▸ **WHAT IS BEING ASKED**
Whenever a line carries the word "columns", pull it out of the entries.

═════ MATERIAL TO PROCESS

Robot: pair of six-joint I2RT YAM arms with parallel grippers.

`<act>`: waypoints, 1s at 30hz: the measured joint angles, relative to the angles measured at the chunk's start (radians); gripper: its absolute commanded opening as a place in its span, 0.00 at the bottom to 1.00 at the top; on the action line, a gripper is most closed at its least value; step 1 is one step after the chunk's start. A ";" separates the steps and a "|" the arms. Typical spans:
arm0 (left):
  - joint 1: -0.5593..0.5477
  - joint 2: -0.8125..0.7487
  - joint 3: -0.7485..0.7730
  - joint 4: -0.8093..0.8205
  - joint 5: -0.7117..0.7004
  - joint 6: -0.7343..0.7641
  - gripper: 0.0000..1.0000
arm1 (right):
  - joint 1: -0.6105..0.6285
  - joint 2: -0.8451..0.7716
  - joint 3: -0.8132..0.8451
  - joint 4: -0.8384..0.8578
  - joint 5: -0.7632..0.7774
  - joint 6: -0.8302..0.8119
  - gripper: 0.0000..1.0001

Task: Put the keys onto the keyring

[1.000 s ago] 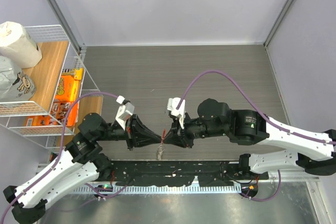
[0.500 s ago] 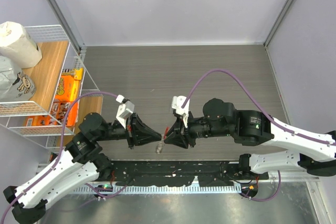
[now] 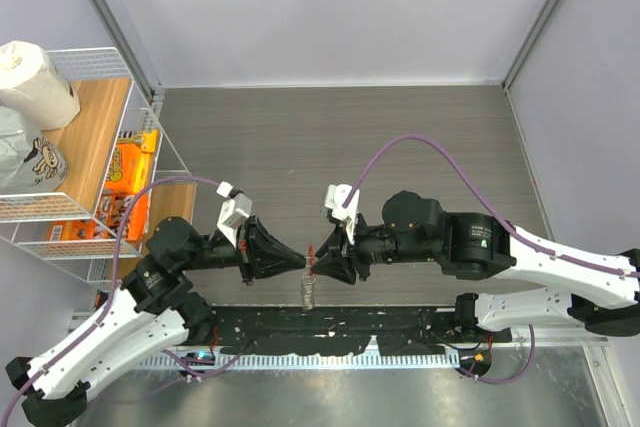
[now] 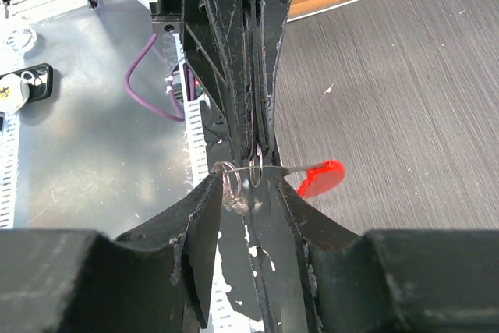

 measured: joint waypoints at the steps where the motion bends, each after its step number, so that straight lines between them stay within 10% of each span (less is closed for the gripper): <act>1: 0.000 -0.001 0.000 0.000 0.000 0.000 0.00 | 0.000 0.000 -0.001 0.003 0.000 0.001 0.37; 30: 0.000 -0.033 0.000 0.024 -0.013 -0.047 0.00 | 0.000 0.023 -0.013 0.066 -0.019 0.019 0.15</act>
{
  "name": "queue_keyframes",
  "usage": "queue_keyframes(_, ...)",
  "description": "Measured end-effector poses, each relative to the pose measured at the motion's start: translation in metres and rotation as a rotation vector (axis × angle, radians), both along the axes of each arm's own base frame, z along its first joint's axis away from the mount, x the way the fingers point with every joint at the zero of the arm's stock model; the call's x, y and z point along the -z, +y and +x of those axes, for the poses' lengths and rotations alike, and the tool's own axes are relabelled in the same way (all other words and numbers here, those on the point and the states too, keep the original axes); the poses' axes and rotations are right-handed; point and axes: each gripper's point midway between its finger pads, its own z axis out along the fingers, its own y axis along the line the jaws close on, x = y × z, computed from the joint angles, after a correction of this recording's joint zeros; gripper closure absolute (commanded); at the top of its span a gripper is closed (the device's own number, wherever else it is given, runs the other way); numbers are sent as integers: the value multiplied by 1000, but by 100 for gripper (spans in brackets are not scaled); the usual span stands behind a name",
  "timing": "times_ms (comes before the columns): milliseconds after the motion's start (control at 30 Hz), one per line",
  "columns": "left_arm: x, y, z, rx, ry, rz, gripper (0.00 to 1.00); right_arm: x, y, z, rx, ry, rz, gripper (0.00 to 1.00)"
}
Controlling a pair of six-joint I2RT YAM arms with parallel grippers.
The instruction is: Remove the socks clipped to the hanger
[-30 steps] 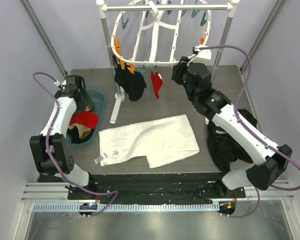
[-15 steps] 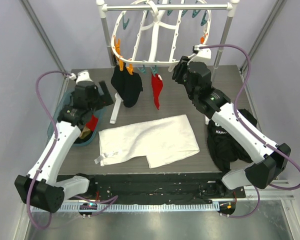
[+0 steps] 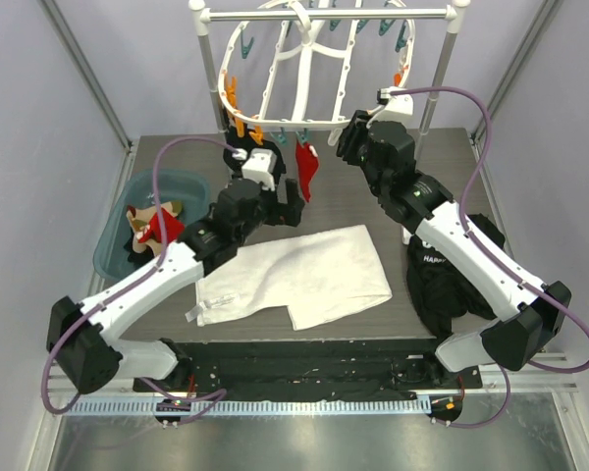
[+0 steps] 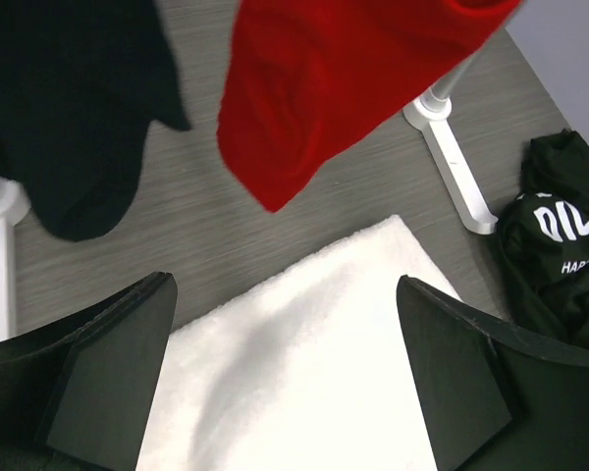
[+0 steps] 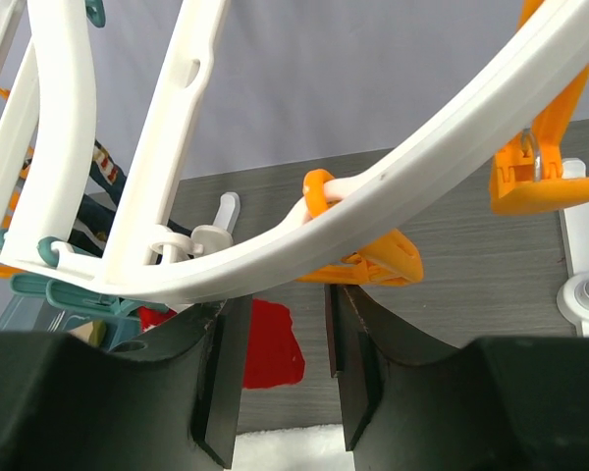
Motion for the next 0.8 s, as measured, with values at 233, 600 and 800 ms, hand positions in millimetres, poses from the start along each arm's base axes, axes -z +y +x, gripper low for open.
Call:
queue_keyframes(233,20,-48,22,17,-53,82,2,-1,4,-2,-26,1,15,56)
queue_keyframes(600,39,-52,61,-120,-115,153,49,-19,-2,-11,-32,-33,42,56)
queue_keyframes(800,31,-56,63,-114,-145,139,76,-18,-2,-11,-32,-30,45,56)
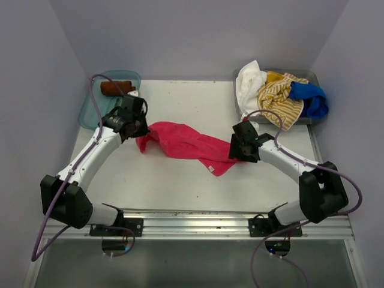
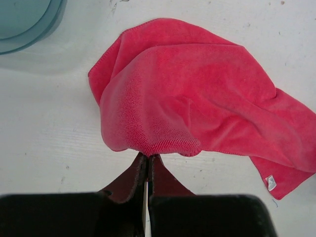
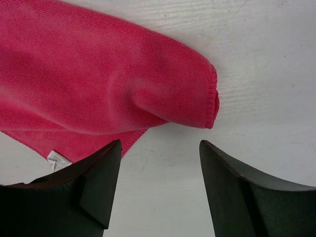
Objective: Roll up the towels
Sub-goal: Flatten the towel
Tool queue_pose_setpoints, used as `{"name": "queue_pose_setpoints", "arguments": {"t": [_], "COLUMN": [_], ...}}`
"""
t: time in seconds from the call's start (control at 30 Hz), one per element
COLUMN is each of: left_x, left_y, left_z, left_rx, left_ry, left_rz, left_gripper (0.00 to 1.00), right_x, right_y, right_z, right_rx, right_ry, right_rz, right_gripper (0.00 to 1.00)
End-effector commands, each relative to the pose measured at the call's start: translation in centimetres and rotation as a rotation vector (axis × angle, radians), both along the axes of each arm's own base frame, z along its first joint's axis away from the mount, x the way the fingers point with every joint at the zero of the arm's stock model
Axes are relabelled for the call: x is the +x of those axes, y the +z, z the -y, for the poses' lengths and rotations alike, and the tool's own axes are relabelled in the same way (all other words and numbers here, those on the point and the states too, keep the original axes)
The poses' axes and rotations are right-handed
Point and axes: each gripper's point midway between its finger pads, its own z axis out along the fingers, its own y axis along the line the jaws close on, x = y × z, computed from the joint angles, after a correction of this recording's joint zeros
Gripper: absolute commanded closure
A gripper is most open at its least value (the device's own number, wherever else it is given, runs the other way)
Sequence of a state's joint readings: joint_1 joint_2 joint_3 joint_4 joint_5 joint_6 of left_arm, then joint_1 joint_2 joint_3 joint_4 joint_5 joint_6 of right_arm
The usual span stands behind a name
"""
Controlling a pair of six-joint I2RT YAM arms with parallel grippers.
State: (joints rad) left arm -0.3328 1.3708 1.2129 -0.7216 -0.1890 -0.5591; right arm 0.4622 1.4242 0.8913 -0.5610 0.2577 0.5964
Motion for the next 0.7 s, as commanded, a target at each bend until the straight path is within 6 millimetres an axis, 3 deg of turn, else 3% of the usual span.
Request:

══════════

▸ **SOLUTION TO THIS EXERCISE**
  "timing": "times_ms (comes before the columns): milliseconds after the motion's start (control at 30 Hz), one per line",
  "columns": "left_arm: x, y, z, rx, ry, rz, gripper (0.00 to 1.00); right_arm: x, y, z, rx, ry, rz, gripper (0.00 to 1.00)"

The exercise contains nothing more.